Codegen model unification analysis
Table of Contents
Summary
ORE Studio's ores.codegen architecture generates C++, SQL, and Qt
artefacts from org-mode model files. Today the same logical entity is
described by two parallel org-mode model types: a domain_entity file
(ores.refdata.<name>.org) and, for some entities, a separate table
file (ores.refdata.<name>_table.org). The two types are governed by
the same conceptual schema (see the org entity meta model and the
codegen input org-file schema reference) but are detected, parsed, and
rendered through entirely separate code paths.
This split creates three problems: confusion (two files of record per entity), redundancy (overlapping column and identity declarations), and a live overwrite risk (both files can target the identical SQL output path, and the entity pathway produces a structurally incomplete file).
This document establishes the current state, inventories every model in
projects/ores.refdata/modeling/, classifies each by type, enumerates
the six concrete blockers to unification, and recommends a migration to a
single org file per entity that carries all SQL, C++, and Qt sections.
Current State
Model type detection
generator.py determines a model's type from its filename, in a fixed
priority order. get_model_type() and load_model() are both keyed off
filename suffixes:
| Priority | Filename pattern | Detected type | Loader | Root key |
|---|---|---|---|---|
| 1 | ores.*.org (no recognised suffix) |
domain_entity |
load_org_model() |
{"domain_entity": {...}} |
| 2 | *_table.org |
table |
load_org_table_model() |
{"table": {...}} |
| 3 | *_junction.org |
junction |
(table-family loader) | {"junction": {...}} |
| 4 | *_field_group.org |
field_group |
||
| 5 | *_lookup_entity.org / *_entity.json |
schema |
||
| 6 | service_registry, component, enum, data | (various) |
The first matching rule wins. A file named ores.refdata.party_status.org
is therefore a domain_entity, while ores.refdata.party_status_table.org
is a table — purely because of the _table suffix.

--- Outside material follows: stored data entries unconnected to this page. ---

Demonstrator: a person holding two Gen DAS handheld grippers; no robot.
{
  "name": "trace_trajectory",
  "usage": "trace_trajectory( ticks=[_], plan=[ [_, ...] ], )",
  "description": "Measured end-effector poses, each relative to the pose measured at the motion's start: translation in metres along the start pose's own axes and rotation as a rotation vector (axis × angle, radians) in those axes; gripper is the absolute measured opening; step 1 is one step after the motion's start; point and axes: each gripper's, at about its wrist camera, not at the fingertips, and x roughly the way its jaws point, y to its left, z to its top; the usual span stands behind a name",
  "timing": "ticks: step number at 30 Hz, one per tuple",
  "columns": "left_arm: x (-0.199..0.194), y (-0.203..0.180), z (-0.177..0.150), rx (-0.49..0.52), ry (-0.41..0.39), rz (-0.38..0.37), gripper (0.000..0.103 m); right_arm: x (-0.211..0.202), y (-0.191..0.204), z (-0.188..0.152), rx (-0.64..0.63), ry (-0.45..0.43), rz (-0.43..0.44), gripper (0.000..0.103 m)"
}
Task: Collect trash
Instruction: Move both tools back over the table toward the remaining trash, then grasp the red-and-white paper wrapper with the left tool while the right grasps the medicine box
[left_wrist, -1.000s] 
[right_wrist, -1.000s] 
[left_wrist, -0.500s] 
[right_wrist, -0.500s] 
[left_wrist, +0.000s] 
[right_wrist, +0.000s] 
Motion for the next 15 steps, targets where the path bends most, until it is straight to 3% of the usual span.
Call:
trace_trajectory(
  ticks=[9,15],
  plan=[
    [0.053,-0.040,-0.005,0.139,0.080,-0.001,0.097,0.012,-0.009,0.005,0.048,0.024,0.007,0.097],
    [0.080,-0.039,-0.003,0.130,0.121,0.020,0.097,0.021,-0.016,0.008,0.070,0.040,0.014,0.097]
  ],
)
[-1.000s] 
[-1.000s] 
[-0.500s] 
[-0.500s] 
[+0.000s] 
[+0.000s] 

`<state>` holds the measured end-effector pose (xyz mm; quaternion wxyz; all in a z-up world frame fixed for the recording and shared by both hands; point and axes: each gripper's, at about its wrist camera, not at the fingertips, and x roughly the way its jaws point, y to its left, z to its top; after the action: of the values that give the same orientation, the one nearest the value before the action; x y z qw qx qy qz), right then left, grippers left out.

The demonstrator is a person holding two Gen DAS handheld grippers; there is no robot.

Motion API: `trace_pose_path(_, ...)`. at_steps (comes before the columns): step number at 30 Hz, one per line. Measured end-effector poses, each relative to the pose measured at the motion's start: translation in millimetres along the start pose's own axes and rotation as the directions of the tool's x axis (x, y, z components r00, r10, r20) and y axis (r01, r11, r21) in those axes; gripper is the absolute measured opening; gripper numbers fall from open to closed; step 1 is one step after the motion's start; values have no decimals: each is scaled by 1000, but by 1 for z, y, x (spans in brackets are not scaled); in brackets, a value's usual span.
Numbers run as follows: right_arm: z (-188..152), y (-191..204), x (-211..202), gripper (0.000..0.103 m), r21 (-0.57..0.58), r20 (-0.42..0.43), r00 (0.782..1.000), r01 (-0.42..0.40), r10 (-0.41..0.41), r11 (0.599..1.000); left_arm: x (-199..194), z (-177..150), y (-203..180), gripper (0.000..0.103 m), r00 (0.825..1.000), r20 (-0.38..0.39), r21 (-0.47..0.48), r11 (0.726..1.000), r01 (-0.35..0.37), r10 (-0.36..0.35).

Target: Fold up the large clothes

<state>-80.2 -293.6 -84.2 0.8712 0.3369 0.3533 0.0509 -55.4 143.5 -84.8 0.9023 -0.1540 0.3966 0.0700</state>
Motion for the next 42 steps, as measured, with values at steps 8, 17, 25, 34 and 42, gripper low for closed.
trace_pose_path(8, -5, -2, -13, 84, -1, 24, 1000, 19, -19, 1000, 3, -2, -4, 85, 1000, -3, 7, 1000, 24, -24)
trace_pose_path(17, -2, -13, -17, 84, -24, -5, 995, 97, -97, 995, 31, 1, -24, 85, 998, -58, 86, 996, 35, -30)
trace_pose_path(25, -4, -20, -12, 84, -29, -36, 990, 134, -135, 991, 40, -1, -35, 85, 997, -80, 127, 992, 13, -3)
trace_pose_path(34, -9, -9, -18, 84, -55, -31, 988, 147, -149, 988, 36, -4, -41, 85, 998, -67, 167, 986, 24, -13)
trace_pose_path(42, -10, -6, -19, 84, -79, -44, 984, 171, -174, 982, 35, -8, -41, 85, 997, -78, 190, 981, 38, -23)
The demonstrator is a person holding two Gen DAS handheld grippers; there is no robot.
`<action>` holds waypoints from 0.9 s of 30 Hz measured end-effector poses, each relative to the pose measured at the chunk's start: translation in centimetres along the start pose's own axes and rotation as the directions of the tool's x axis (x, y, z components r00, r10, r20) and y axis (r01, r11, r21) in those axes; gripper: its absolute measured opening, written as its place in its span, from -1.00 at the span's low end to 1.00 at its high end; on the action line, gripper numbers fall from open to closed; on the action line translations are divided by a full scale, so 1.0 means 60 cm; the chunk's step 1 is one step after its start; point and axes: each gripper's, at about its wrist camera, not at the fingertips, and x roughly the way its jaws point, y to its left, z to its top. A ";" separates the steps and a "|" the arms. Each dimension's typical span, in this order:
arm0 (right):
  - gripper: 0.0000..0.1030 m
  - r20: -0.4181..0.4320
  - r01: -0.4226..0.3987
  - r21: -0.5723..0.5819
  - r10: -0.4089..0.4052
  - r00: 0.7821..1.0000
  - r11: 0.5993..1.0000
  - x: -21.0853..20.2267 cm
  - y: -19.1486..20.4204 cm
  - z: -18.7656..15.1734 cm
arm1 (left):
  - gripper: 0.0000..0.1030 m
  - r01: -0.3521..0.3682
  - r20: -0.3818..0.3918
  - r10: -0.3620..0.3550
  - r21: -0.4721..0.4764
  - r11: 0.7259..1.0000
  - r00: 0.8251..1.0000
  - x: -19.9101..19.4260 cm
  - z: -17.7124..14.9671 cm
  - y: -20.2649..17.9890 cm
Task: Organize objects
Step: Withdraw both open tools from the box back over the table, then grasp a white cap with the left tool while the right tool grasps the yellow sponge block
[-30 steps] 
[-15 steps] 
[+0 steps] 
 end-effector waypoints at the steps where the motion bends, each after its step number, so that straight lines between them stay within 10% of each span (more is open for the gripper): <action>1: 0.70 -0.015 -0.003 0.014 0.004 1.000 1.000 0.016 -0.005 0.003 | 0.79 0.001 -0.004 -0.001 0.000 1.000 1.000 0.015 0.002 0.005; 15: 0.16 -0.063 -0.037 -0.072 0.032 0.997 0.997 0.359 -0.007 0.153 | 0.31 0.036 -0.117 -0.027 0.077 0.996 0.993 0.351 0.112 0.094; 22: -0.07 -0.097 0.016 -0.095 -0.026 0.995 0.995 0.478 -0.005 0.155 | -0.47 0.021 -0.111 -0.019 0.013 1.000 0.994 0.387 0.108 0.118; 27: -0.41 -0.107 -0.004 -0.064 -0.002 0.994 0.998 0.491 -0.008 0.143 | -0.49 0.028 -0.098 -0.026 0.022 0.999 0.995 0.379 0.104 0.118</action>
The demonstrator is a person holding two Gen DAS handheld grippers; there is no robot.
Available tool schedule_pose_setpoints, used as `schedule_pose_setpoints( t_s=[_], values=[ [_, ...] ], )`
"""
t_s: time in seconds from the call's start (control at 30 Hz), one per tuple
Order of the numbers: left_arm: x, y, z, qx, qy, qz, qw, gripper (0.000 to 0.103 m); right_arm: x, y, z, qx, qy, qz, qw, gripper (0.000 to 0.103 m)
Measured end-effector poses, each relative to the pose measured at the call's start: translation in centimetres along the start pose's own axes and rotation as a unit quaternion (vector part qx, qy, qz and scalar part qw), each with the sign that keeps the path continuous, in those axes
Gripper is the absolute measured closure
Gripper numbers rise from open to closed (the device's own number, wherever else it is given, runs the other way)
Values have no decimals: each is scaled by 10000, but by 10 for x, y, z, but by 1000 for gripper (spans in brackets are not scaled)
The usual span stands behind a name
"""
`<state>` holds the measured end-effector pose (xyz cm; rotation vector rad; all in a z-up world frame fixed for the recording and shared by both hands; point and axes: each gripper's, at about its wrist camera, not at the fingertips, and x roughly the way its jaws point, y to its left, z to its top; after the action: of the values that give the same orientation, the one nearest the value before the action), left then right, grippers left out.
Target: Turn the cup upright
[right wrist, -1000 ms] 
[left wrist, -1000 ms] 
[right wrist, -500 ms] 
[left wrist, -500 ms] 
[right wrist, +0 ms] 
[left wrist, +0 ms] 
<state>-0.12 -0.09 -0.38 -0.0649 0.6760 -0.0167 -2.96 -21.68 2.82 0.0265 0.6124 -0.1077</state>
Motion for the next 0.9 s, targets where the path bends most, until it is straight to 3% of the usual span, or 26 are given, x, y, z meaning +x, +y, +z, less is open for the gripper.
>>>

Profile dispatch by model type
Which facets fire is a function of the detected model type. The profile × model_type matrix, drawn from the facet catalogue:
| Profile | domain_entity | table | junction | schema | Notes |
|---|---|---|---|---|---|
sql |
yes (4 tmpl) | yes | yes | yes | 4 templates on entity; 1 each on table/junction/schema |
domain |
yes | no | no | yes | skips table and junction |
generator |
yes | no | no | yes | |
repository |
yes | no | no | yes | |
service |
yes | no | no | yes | |
protocol |
yes | no | no | yes | |
nats-eventing |
yes | no | no | yes | |
nats-handler |
yes | no | no | yes | |
qt |
yes (12 tmpl) | no | no | no | fires on domain_entity ONLY |
all (composite) |
yes | no | no | no | explicitly guarded: refuses table and schema |
The sql profile fires on every type. The C++ and messaging profiles
(domain, generator, repository, service, protocol,
nats-eventing, nats-handler) fire only on domain_entity and
schema, skipping table and junction entirely. The qt profile
fires on domain_entity only. The composite --profile all is
explicitly guarded to refuse table and schema types.
Component split
The two file types are discovered by two different components:
refdata— discovers*_table.organd*_junction.orgfiles, then dispatches SQL-only profiles.refdata-cpp— discoversores.refdata.*.orgentity files, then dispatches C++ and messaging profiles.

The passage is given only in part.